A striker prototype has been torn from the hands of its young wielder and cast into a ripple of space. The consequences could be devastating. Amot, the scout who lost the powerful sword through his own reckless behavior, needs to redeem himself and restore the honor of his Kith brotherhood.
Queensmen of the Royal Quarter, alongside Kith rangers, mobilize the all-female Order Valkyrie and partake in a recovery mission. Together they must traverse a dangerous territory occupied by Wulvers and wicked spirits, all the while keeping the Kingdom of Harrow in check. But the mission goes awry. The party is scattered, the weapon altered by a mystical beast of the forest, and the blade’s powers bent to a greater purpose. Amot’s path turns to one of deception, carnage and betrayal. A path from which he may never return.

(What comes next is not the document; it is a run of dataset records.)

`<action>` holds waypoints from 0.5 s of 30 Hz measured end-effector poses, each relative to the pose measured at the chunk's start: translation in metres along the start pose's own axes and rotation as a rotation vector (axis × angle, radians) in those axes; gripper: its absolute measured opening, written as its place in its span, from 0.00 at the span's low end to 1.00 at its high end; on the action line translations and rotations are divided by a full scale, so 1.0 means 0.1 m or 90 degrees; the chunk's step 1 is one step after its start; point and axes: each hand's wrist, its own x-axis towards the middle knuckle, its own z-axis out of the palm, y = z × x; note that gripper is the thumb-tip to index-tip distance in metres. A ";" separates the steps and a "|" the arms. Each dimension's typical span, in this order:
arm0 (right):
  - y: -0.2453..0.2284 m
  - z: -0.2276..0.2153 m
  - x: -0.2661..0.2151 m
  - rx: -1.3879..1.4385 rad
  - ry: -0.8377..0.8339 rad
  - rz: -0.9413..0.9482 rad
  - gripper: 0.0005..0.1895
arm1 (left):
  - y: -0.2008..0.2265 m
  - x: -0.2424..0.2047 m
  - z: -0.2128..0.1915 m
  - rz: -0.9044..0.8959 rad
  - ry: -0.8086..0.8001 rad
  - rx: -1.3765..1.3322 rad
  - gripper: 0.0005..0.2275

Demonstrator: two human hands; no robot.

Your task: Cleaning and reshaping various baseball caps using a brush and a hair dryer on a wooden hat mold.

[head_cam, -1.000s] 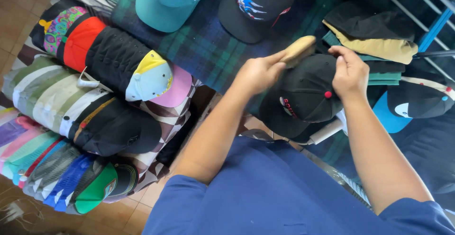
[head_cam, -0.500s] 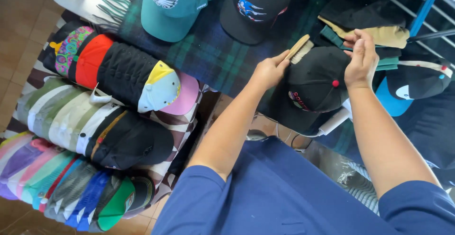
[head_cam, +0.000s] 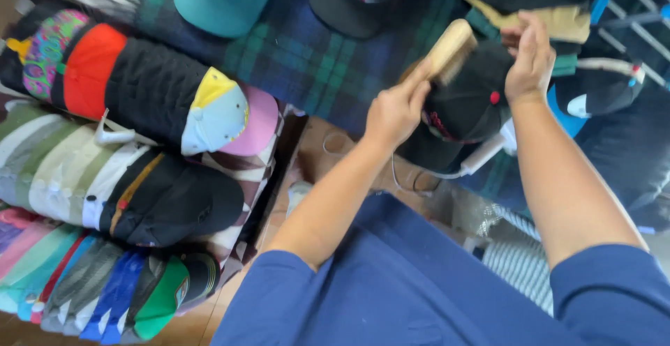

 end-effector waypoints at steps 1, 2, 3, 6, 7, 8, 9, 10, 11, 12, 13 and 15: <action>-0.06 0.02 0.02 -0.031 -0.006 -0.036 0.25 | -0.05 0.10 -0.03 -0.113 -0.061 0.004 0.18; -0.14 0.04 0.05 -0.063 -0.012 -0.071 0.24 | -0.10 0.21 -0.06 -0.225 -0.123 0.008 0.20; -0.13 0.05 0.05 -0.064 -0.012 -0.078 0.24 | -0.06 0.23 -0.15 -0.222 -0.117 0.006 0.20; -0.19 0.05 0.12 -0.052 -0.024 -0.112 0.23 | 0.13 0.22 -0.31 -0.228 -0.165 -0.002 0.21; -0.27 0.06 0.10 -0.079 -0.047 -0.117 0.22 | 0.24 0.08 -0.31 -0.161 -0.105 -0.069 0.19; -0.34 0.07 0.08 -0.106 -0.070 -0.122 0.22 | 0.35 -0.05 -0.31 -0.093 -0.043 -0.134 0.18; -0.34 0.07 0.09 -0.105 -0.075 -0.128 0.22 | 0.34 -0.16 -0.26 -0.094 -0.036 -0.135 0.18; -0.35 0.07 0.09 -0.101 -0.082 -0.138 0.22 | 0.33 -0.28 -0.20 -0.120 -0.064 -0.145 0.18; -0.36 0.05 0.07 -0.097 -0.089 -0.146 0.22 | 0.33 -0.42 -0.13 -0.148 -0.092 -0.156 0.18; -0.33 0.04 0.04 -0.096 -0.094 -0.150 0.22 | 0.18 -0.45 -0.08 -0.150 -0.087 -0.157 0.18; -0.30 0.05 0.05 -0.075 -0.082 -0.140 0.22 | 0.02 -0.43 -0.04 -0.230 -0.045 -0.147 0.18; -0.28 0.04 0.05 -0.052 -0.077 -0.127 0.23 | -0.12 -0.37 -0.04 -0.318 -0.001 -0.137 0.19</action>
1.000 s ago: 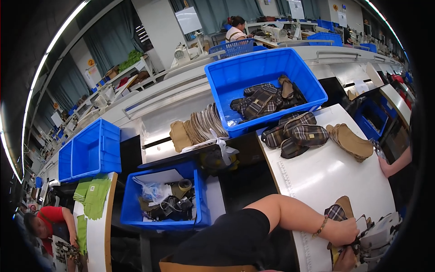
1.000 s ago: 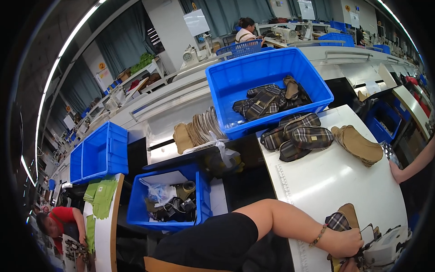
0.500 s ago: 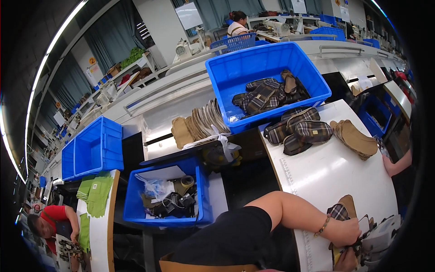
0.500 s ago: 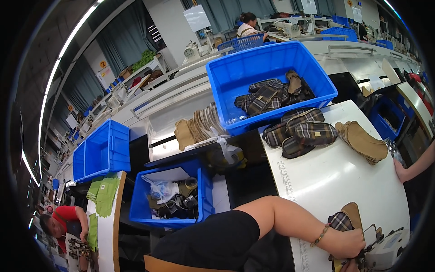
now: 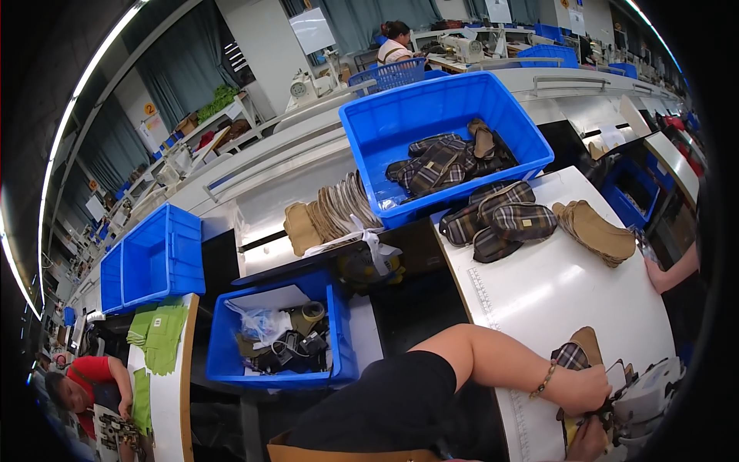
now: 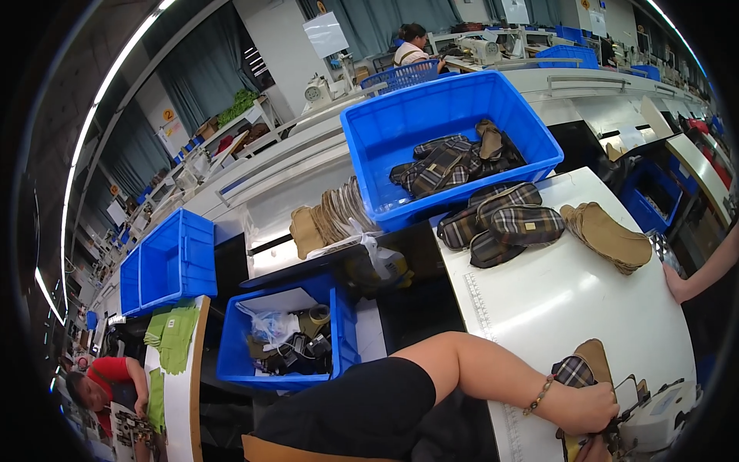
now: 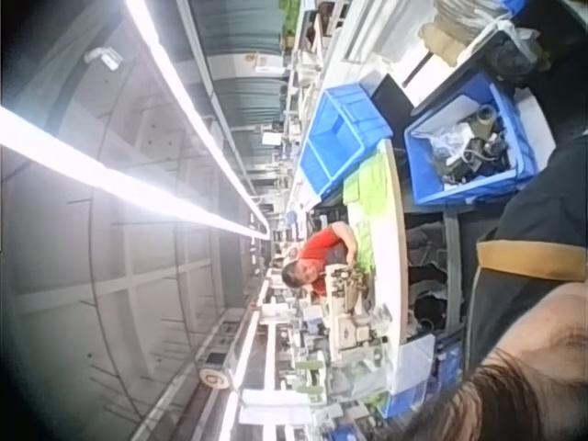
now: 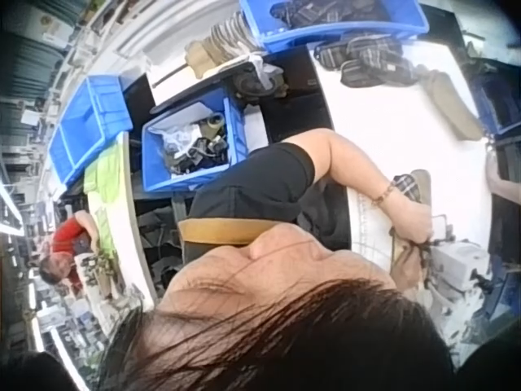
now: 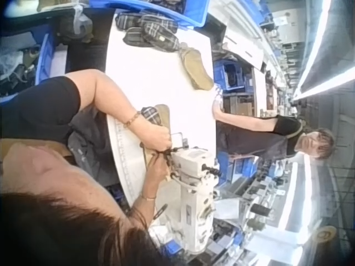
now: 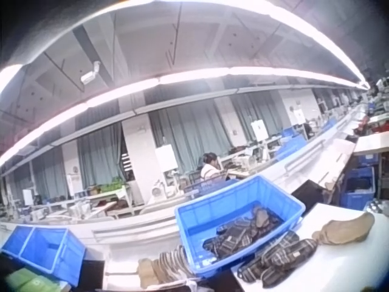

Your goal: Sewing leather or fabric components of a shoe together using an industrial sewing machine.

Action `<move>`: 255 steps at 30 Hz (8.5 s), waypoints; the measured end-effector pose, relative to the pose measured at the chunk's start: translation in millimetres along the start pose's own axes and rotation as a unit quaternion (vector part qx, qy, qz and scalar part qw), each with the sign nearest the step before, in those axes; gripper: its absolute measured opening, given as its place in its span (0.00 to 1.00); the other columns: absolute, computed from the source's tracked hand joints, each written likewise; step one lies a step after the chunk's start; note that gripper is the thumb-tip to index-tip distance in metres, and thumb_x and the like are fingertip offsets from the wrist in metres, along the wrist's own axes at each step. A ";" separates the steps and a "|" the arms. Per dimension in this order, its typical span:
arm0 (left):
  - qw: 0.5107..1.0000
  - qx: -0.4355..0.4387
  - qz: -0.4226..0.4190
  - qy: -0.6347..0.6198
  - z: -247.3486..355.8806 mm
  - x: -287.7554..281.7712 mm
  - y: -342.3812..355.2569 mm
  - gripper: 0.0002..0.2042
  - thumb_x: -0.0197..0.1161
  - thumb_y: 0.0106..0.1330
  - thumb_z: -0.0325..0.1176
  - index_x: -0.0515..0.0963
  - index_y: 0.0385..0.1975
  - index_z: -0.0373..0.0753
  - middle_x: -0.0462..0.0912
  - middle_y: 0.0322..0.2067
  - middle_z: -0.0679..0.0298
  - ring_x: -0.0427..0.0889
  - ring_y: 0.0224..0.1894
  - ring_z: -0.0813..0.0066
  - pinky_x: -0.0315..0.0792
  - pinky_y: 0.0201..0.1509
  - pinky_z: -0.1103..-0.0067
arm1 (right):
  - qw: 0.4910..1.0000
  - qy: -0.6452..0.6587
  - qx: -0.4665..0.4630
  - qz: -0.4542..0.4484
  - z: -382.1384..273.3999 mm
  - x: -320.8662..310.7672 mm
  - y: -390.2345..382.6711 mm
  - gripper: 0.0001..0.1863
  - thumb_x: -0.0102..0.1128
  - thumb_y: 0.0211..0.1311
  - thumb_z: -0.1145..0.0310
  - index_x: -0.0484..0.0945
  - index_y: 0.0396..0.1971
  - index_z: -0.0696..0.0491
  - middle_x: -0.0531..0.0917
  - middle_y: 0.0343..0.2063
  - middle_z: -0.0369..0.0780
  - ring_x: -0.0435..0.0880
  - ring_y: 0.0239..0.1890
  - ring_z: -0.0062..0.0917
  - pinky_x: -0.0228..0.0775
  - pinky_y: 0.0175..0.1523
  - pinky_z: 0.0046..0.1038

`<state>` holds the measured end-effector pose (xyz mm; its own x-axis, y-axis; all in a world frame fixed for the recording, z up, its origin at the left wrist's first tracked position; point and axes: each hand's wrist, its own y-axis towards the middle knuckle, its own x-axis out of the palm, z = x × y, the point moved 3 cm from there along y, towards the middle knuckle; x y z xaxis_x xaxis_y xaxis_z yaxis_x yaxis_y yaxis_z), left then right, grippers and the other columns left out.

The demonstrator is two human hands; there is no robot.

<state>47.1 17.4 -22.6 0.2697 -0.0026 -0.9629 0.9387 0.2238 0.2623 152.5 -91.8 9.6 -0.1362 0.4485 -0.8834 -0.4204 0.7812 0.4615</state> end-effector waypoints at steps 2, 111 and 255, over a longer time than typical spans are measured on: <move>1.000 -0.007 0.011 -0.006 1.2 -0.5 -1.6 0.11 0.65 0.50 0.40 0.85 0.23 0.39 0.81 0.33 0.57 0.82 0.35 0.62 0.69 0.36 0.69 | 0.999 -0.017 0.016 0.023 -1.5 2.1 -2.7 0.08 0.63 0.63 0.68 0.82 0.34 0.57 0.83 0.24 0.45 0.82 0.25 0.38 0.73 0.31 0.36; 0.977 0.004 0.051 -0.207 -18.4 -42.8 3.6 0.12 0.72 0.48 0.39 0.87 0.32 0.44 0.84 0.36 0.66 0.80 0.42 0.61 0.71 0.46 0.69 | 0.993 -0.032 0.114 -0.030 -20.7 71.7 -57.4 0.17 0.58 0.55 0.71 0.79 0.45 0.60 0.76 0.13 0.39 0.78 0.16 0.33 0.67 0.19 0.36; 0.979 -0.113 0.070 -0.156 -6.5 -45.9 10.0 0.14 0.73 0.53 0.40 0.85 0.38 0.46 0.84 0.24 0.60 0.84 0.28 0.57 0.76 0.30 0.68 | 0.987 0.035 0.146 -0.052 -20.7 22.7 -34.1 0.18 0.59 0.49 0.73 0.81 0.42 0.61 0.78 0.14 0.40 0.81 0.17 0.31 0.74 0.22 0.35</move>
<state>42.7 26.1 23.7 0.4773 -0.2456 -0.8437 0.8259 0.4533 0.3353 145.2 -117.2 -27.9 -0.1731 0.3365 -0.9256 -0.1608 0.9176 0.3636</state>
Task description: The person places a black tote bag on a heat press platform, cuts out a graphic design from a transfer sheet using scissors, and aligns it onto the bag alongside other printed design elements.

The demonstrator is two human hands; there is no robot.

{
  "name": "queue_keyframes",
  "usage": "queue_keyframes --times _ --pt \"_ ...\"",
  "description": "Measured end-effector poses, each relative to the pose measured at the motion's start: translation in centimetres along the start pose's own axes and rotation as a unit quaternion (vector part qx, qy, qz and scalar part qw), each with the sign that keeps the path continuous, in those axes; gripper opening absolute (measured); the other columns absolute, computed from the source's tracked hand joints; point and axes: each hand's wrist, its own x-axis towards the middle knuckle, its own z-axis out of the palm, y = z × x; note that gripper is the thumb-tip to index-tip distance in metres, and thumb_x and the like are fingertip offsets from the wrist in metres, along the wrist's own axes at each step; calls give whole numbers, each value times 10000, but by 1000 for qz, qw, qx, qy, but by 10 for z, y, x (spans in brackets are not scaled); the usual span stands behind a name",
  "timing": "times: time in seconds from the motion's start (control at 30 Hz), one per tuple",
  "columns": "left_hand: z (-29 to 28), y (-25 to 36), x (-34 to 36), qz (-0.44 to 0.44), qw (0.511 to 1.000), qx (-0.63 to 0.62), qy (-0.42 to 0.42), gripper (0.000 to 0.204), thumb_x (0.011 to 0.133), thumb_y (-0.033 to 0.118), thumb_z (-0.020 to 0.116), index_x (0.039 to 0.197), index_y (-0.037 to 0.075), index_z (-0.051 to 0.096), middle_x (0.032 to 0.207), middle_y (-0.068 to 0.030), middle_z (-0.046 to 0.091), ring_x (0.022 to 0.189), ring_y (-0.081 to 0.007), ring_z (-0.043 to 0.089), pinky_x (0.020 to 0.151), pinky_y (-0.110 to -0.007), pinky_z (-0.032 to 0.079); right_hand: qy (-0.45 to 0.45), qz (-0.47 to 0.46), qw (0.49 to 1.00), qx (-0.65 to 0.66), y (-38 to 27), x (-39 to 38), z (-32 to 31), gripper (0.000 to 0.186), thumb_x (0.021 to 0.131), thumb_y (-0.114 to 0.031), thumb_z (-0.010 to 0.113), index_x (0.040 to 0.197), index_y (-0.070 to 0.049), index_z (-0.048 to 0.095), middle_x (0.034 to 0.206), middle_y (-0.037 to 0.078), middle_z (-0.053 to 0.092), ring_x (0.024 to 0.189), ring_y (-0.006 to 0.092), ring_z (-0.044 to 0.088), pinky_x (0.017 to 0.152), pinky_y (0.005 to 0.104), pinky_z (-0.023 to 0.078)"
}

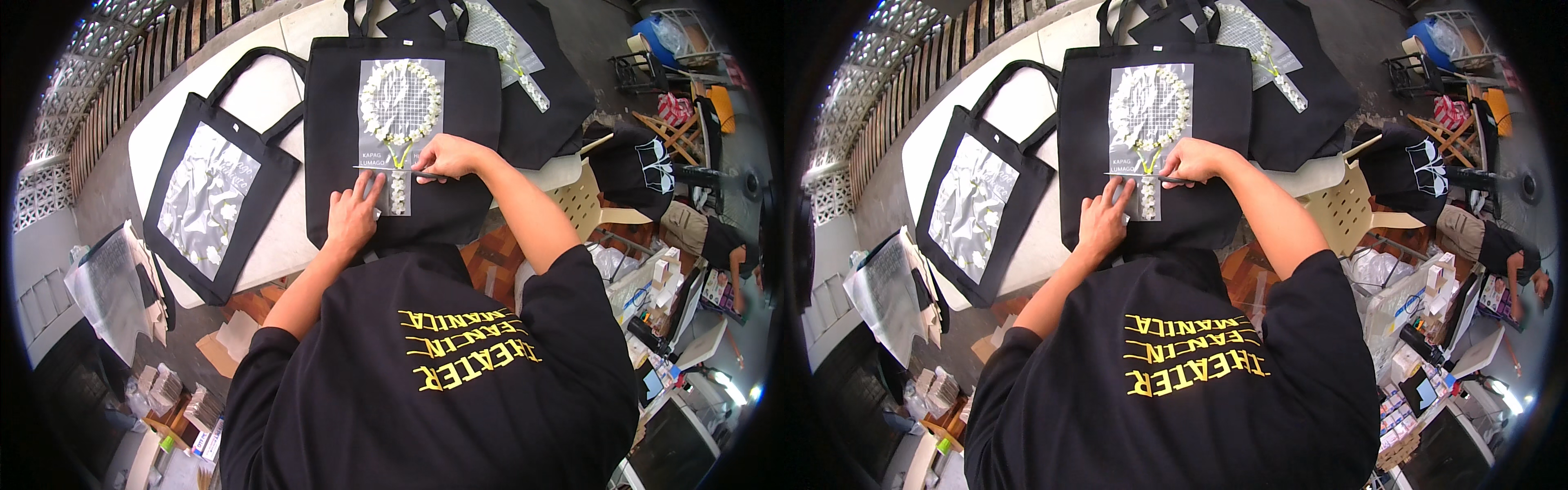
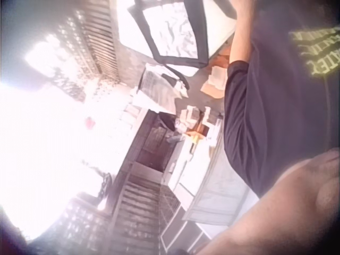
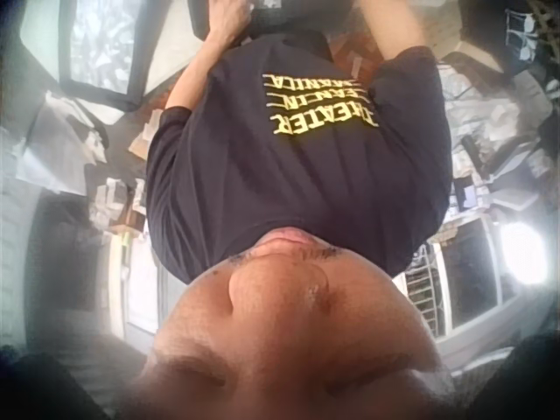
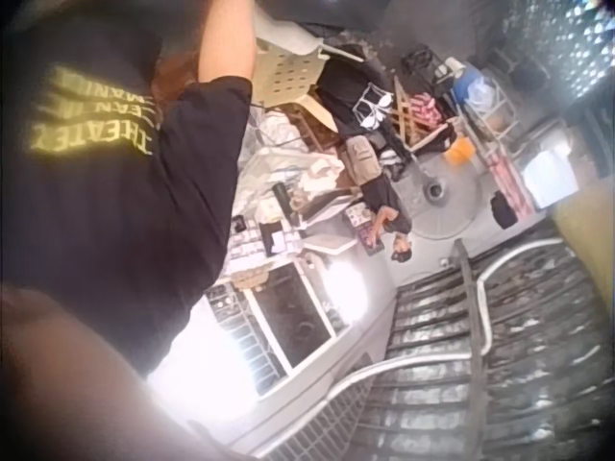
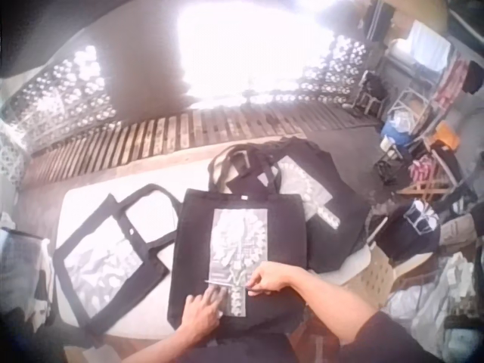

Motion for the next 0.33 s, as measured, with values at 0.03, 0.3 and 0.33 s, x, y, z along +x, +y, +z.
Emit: queue_keyframes --times 0.03,0.3,0.33 --pt "-1 -2 -3 -1 1000 -15 1 690 761 83 684 1427 180 532 1366 -80 541 884 -248 644 814 -410 438 8 -10 1000 4 -3 -7 1 286 858 -184 779 1106 -44 758 765 16 719 559 83 582 448 267 434" --pt "14 -27 -16 104 987 -99 69 212 844 179 747 1047 148 693 1119 -49 619 961 -227 629 794 -388 425 255 -8 915 314 74 -140 41 476 893 -149 761 1331 -43 608 854 20 697 645 87 646 439 219 438" --pt "17 -32 -16 100 988 -102 53 231 839 169 749 1061 148 689 1129 -53 620 966 -224 628 792 -388 423 267 -12 910 316 73 -145 46 476 893 -149 761 1331 -43 608 854 20 697 645 87 646 439 219 438"
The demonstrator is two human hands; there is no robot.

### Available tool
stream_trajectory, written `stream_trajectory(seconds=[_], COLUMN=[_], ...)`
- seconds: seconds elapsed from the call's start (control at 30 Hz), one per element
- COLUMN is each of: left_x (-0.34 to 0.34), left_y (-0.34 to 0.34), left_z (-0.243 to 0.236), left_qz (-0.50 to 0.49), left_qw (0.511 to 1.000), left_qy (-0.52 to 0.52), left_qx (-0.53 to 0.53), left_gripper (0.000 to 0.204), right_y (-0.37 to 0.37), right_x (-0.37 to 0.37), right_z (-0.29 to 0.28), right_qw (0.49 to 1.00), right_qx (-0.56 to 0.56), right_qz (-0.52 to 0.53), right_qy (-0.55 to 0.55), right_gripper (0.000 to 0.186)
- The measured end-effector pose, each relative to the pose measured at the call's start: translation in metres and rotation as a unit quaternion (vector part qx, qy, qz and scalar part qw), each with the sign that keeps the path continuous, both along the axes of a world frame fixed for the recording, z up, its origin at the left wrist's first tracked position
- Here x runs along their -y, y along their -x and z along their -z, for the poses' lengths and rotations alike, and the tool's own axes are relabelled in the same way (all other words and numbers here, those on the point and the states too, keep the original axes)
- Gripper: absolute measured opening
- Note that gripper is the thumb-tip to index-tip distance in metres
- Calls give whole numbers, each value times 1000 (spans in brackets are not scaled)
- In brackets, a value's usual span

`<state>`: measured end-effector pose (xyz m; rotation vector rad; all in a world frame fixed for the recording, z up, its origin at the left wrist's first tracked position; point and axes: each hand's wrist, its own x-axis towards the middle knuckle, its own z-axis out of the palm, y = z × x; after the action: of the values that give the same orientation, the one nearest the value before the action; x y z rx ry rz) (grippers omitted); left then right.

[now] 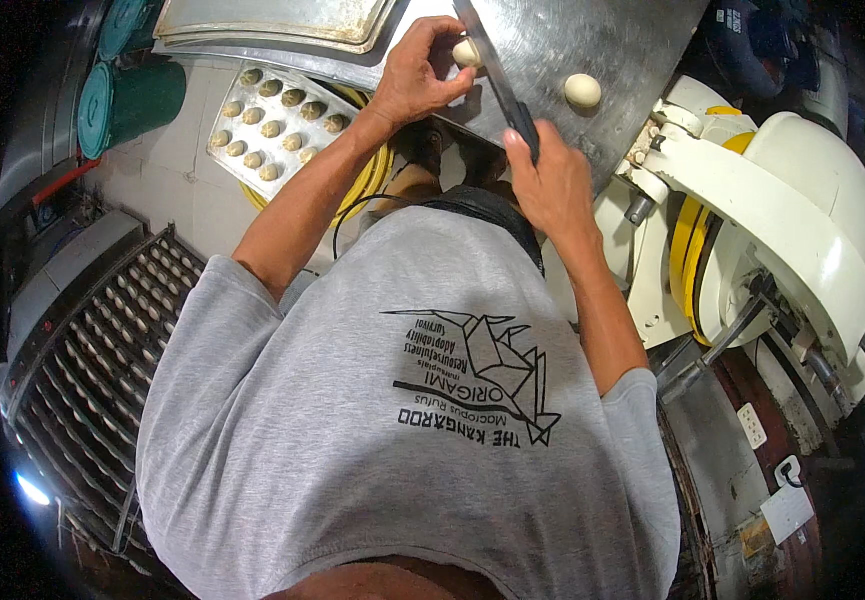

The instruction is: The person rounds dough by hand on a metal table, cuts the tops of the dough balls using a knife, places them onto a metal tray, and carries the tray to a storage rack.

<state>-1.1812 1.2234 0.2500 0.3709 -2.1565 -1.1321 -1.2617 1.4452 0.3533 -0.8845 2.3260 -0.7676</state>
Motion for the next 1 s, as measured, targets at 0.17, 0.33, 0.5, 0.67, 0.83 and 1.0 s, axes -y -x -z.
stream_trajectory(seconds=[0.17, 0.33, 0.5, 0.67, 0.83, 1.0], left_x=[-6, -11, -9, -7, -8, -10], left_y=[-5, -11, -11, -9, -10, -11], left_z=[-1, 6, 0, 2, 3, -2], left_qz=[15, -4, 9, 3, -18, 2], left_qw=[996, 997, 998, 999, 999, 999], left_qy=[-49, -51, -35, 2, 14, 21], left_qx=[74, 54, 41, 45, 31, 43], left_gripper=[58, 50, 40, 36, 46, 54], right_y=[-8, -20, -22, -13, -5, -23], right_x=[-32, -39, -40, -10, -3, -38], right_z=[-17, -16, -12, -3, -6, -34], right_qw=[999, 1000, 1000, 999, 999, 999], right_qx=[26, 8, 5, -29, -10, 2], right_qz=[35, 12, 5, -7, -10, 22], right_qy=[-12, -2, -19, -27, -33, -26], right_gripper=[40, 38, 38, 38, 38, 38])
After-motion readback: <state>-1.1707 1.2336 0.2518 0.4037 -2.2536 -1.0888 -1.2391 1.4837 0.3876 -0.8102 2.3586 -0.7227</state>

Like its predecessor, Reforged is distinguished by its author’s inventive zeal and what seems like a deep love for—and slight impatience with—the familiar beats of fantasy stories. Again Sprague invests energy in vivid description: those gryphons boast “giant-sized beaks ... wickedly hooked and perfect for tearing into flesh,” while the forest’s spirit denizens, whose “Treesong” language Amot must master, growl out dialogue like “Shut yer hole, y’old snag.” Sprague’s worldbuilding and factional politics can be complex, but the author understands that none of that matters without a ripping yarn to tie it all together. In Amot’s quest and uneasy alliances—including with a lupine “Wulver”—Sprague has crafted one, letting the narrative only occasionally get bogged down in exposition or fantastical detail.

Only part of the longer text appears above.